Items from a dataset
───
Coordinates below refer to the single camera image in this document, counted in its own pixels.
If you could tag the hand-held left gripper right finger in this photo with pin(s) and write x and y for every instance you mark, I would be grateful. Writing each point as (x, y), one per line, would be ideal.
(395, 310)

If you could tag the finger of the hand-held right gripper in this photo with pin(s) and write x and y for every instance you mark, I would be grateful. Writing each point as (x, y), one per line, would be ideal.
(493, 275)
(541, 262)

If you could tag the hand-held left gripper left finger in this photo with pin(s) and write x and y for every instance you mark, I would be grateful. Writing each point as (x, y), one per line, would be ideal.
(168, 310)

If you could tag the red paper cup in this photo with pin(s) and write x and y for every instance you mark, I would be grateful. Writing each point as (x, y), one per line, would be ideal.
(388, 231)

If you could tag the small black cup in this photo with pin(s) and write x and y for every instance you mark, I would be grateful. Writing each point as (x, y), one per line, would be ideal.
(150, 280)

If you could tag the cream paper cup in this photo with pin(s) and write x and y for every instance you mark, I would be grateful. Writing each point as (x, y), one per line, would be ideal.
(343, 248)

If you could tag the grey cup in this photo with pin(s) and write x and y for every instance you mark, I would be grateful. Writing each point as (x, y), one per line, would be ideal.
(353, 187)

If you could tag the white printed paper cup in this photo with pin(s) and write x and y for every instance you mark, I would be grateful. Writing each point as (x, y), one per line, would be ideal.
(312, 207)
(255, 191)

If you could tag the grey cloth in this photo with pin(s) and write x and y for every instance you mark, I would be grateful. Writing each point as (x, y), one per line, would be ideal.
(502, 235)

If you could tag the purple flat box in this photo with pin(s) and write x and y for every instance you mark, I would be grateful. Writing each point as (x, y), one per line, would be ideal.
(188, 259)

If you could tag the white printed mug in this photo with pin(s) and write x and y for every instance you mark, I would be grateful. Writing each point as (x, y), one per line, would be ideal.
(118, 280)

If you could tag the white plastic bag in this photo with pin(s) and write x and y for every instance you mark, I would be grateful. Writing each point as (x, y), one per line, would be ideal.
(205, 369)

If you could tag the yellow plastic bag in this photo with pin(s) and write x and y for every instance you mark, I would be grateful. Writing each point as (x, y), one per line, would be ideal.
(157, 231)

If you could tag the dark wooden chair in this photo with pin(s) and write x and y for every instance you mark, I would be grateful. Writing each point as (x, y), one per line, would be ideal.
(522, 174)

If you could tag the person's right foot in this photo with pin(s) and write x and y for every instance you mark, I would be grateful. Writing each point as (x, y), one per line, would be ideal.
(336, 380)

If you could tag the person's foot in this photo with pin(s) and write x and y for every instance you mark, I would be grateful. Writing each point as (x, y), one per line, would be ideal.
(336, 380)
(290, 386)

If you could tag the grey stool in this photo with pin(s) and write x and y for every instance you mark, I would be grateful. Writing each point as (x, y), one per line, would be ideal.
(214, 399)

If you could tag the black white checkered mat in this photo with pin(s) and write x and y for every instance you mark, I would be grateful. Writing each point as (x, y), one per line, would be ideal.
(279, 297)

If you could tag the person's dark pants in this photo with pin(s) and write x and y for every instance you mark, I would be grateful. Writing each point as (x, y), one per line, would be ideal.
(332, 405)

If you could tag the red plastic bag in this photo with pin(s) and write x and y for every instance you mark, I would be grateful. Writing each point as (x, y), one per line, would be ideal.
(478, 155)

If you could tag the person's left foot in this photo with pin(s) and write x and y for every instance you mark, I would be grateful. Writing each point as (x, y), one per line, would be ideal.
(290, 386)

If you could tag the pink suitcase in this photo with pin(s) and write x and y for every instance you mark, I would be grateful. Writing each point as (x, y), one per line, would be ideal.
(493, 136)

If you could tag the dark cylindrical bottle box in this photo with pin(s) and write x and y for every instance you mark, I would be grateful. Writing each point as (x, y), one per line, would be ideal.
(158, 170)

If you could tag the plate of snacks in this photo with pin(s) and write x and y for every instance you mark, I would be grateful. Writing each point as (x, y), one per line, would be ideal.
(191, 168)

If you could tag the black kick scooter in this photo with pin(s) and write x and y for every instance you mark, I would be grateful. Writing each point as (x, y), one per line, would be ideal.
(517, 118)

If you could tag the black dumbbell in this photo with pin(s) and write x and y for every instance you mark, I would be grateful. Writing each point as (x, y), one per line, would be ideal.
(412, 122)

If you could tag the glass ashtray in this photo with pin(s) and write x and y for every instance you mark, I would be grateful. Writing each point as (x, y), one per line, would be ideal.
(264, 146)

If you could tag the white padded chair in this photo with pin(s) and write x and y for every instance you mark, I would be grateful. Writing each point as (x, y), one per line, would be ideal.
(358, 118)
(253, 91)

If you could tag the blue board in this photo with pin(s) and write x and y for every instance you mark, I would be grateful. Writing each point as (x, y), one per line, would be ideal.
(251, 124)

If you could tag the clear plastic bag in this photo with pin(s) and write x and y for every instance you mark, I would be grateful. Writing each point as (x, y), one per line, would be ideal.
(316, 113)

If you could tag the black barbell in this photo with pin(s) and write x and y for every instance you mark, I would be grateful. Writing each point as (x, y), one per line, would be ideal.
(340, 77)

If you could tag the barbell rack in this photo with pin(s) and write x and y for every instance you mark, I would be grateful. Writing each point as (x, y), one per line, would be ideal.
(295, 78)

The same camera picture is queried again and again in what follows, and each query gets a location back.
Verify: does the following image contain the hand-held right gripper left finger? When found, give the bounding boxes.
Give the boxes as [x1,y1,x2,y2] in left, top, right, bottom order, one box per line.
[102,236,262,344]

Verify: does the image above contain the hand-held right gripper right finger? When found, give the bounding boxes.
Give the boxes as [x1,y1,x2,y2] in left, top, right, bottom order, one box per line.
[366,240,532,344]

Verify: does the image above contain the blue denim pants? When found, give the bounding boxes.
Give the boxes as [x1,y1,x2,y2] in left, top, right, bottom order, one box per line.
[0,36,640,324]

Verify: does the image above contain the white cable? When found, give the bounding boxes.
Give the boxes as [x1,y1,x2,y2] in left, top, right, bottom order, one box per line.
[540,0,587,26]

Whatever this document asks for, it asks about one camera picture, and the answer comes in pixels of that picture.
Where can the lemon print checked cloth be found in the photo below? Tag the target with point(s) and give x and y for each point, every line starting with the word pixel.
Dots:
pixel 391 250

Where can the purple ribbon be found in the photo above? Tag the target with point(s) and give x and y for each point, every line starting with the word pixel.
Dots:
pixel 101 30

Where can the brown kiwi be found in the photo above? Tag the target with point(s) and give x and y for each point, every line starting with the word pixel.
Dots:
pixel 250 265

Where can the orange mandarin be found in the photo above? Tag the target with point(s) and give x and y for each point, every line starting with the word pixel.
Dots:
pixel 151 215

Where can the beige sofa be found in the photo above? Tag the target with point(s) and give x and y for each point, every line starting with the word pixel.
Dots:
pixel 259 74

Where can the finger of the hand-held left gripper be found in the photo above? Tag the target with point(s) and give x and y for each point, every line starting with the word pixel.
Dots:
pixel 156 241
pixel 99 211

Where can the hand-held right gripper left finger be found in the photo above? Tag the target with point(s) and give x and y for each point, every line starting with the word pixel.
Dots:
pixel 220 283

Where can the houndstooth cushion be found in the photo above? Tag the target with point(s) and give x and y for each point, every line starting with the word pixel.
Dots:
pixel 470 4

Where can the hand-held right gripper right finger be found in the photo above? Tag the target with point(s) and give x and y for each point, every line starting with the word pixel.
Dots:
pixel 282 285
───
*Task directions*.
Of all the entries above, repeat only the lines from the line that has "The same camera" to the line that has "Verify: does the image above contain the white", both lines included, exactly.

*Task output*.
The same camera picture is queried again and again in what follows, and each query gets a location back.
Verify: does the following image contain the hand-held right gripper left finger? When found, give the bounding boxes.
Give the boxes as [x1,y1,x2,y2] in left, top, right, bottom order, one box per line.
[102,236,262,344]

Verify: does the image above contain the hand-held right gripper right finger? When found, give the bounding boxes.
Give the boxes as [x1,y1,x2,y2] in left, top, right, bottom order, one box per line.
[366,240,532,344]

Verify: does the image above contain the blue denim pants? When found, give the bounding boxes.
Give the boxes as [x1,y1,x2,y2] in left, top, right, bottom order, one box per line.
[0,36,640,324]

Verify: does the image above contain the white cable? When found, give the bounding boxes.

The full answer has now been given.